FIFO bid meets local resistance
A FIFO camp licence extension in WA continues to force a wedge between the state’s Liberal and National parties.
WA premier Colin Barnett is again under fire for supporting the bid to expand BHP’s Kurra Village, which can house 1,200 workers at the Mount Whaleback iron ore mine.
The extension will allow it to keep operating as a FIFO camp for another 20 years.
WA Nationals leader Terry Redman is refusing to sign off on the deal struck between the WA Government and BHP.
Mr Redman wants the camp downsized from 1,600 to 600 beds.
Mr Redman accused Mr Barnett of “screwing Newman” in heated exchanges in Parliament.
Local resident Paul Foster recently told ABC reporters that BHP pledged to hand the FIFO camp back to be used as a caravan park.
“I was chairman at St John's at the time [in the early 2000s], and they looked us straight in the eye and told us that,” Mr Foster said.

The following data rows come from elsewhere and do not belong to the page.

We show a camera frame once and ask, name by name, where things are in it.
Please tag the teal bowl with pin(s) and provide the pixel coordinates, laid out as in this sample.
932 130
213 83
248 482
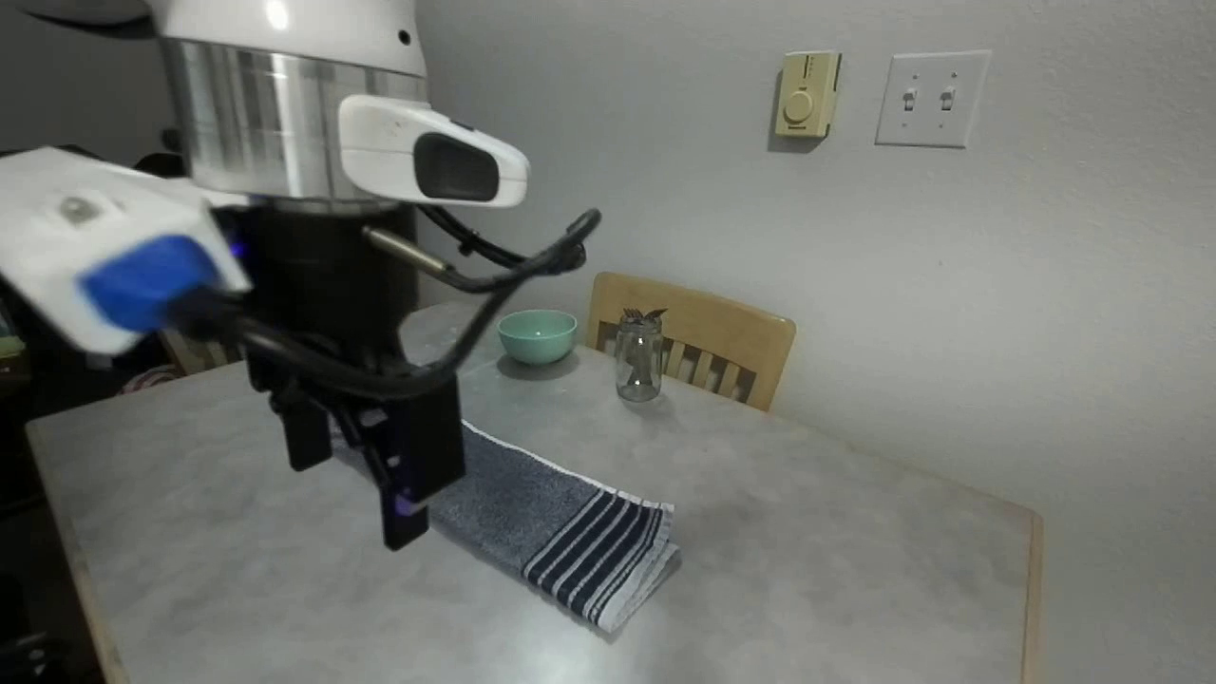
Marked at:
538 337

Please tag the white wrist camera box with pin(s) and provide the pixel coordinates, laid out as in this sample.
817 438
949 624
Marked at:
76 213

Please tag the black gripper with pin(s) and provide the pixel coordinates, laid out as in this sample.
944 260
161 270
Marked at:
323 285

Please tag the blue white striped towel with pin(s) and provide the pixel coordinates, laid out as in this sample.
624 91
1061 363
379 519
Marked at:
556 519

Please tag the white switch plate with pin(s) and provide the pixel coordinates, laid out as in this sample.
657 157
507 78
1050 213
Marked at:
932 99

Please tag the wooden chair with cutouts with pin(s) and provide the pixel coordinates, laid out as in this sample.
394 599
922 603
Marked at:
735 337

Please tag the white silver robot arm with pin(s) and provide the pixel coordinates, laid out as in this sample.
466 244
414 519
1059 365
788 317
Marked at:
253 99

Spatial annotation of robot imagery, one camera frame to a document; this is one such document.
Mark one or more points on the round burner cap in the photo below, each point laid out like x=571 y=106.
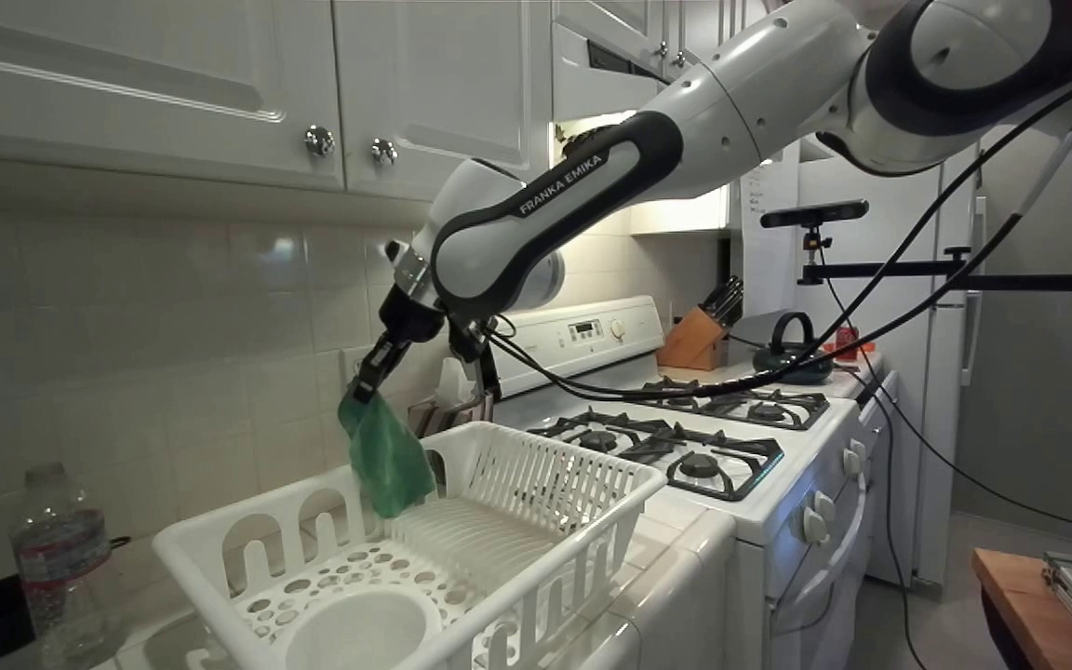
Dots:
x=597 y=440
x=697 y=466

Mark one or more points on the metal cabinet knob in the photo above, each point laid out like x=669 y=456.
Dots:
x=318 y=137
x=383 y=151

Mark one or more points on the small red object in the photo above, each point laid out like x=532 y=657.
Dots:
x=845 y=343

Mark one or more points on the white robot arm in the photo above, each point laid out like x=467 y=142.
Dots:
x=733 y=97

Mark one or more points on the white gas stove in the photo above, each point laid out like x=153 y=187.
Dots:
x=798 y=598

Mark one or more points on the white stove knob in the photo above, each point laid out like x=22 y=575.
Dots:
x=852 y=458
x=816 y=518

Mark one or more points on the white refrigerator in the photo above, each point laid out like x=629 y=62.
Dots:
x=933 y=470

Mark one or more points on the black camera support boom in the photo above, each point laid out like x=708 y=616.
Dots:
x=893 y=268

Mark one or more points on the white plastic dish rack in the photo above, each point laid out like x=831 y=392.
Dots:
x=351 y=634

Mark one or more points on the black stove grate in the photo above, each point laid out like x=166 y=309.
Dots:
x=733 y=450
x=783 y=404

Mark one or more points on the narrow white cabinet door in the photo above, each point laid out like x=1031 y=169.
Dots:
x=448 y=88

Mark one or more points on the wooden table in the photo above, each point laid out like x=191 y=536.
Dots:
x=1016 y=611

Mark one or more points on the wooden knife block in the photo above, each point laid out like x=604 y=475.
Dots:
x=689 y=343

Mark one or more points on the black camera bar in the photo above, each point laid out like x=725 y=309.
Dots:
x=816 y=213

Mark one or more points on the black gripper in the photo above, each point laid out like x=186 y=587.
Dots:
x=409 y=320

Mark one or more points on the wide white cabinet door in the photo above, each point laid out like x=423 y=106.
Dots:
x=140 y=88

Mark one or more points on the clear plastic water bottle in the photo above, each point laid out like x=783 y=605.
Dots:
x=57 y=561

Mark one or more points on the green towel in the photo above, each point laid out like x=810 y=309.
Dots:
x=388 y=466

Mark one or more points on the dark kettle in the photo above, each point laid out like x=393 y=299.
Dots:
x=798 y=366

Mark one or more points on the white crumpled bag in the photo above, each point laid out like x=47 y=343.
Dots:
x=453 y=392

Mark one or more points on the white cabinet above hood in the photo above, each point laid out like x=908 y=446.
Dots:
x=597 y=62

Foster said he had seen BHP planning documents dated to 2004 that projected demobilisation of the camp by mid-2007.
Shire of East Pilbara CEO Allen Cooper said the company must be made to use local accommodation.
“The company has 300, maybe 400, empty accommodation units in town that could be used for residential employees, that will support town rather than a FIFO camp where no-one mixes,” he said.
BHP says just 500 workers currently live in the camp, while 750 are in town.
BHP corporate affairs vice president Julius Matthys has reportedly issued internal correspondence telling FIFO employees that they will not be forced to become residential staff.
Matthys allegedly said a survey of 150 FIFO workers revealed just 10 people that wanted to relocate to Newman.